-- Exercise instructions --
Your answer should be an exact copy of the data.

◆ ◆ ◆ ◆

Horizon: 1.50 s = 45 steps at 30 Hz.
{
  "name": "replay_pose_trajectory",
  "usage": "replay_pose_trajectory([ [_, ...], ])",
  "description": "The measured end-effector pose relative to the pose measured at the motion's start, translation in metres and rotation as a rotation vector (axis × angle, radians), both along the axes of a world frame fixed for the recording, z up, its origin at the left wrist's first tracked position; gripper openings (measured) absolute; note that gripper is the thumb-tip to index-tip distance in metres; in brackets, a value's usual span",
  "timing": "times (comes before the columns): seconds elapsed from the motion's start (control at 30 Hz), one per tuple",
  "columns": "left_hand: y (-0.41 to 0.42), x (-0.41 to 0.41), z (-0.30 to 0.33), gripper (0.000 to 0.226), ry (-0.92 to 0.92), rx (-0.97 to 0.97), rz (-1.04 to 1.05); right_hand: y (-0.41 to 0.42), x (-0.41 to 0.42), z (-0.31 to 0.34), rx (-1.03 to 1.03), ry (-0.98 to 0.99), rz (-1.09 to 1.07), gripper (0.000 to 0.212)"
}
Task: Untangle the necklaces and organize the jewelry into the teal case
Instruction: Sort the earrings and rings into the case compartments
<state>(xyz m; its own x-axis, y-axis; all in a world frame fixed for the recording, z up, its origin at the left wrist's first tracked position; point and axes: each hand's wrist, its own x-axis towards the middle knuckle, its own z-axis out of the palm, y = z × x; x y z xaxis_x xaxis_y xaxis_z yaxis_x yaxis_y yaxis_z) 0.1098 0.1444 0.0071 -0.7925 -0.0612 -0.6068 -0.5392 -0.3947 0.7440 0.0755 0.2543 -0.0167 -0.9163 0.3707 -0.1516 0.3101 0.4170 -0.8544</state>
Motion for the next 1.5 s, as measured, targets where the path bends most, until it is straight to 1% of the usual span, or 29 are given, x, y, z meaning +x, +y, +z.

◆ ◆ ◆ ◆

-- Solved problem --
Horizon: 1.50 s = 45 steps at 30 Hz.
{
  "name": "replay_pose_trajectory",
  "usage": "replay_pose_trajectory([ [_, ...], ])",
  "description": "The measured end-effector pose relative to the pose measured at the motion's start, translation in metres and rotation as a rotation vector (axis × angle, radians), both along the axes of a world frame fixed for the recording, z up, its origin at the left wrist's first tracked position; gripper openings (measured) absolute; note that gripper is the thumb-tip to index-tip distance in metres; in brackets, a value's usual span",
  "timing": "times (comes before the columns): seconds elapsed from the motion's start (control at 30 Hz), one per tuple",
  "columns": "left_hand: y (-0.41 to 0.42), x (-0.41 to 0.41), z (-0.30 to 0.33), gripper (0.000 to 0.226), ry (-0.92 to 0.92), rx (-0.97 to 0.97), rz (-1.04 to 1.05); right_hand: y (-0.41 to 0.42), x (-0.41 to 0.42), z (-0.31 to 0.34), rx (-1.03 to 1.03), ry (-0.98 to 0.99), rz (-1.09 to 1.07), gripper (0.000 to 0.212)"
}
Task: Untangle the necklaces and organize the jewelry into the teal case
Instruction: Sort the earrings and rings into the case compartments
<state>(xyz m; its own x-axis, y-axis; all in a world frame fixed for the recording, z up, its origin at the left wrist's first tracked position; point and axes: each hand's wrist, its own x-axis towards the middle knuckle, its own z-axis out of the palm, y = z × x; x y z xaxis_x xaxis_y xaxis_z yaxis_x yaxis_y yaxis_z) 0.1098 0.1444 0.0071 -0.7925 -0.0612 -0.6068 -0.5392 -0.3947 0.7440 0.0755 0.2543 -0.0167 -0.9163 0.3707 -0.1516 0.3101 0.4170 -0.8544</state>
Motion for the next 1.5 s, as measured, targets where the path bends most, until it is straight to 1% of the usual span, or 29 are given, x, y, z meaning +x, +y, +z.

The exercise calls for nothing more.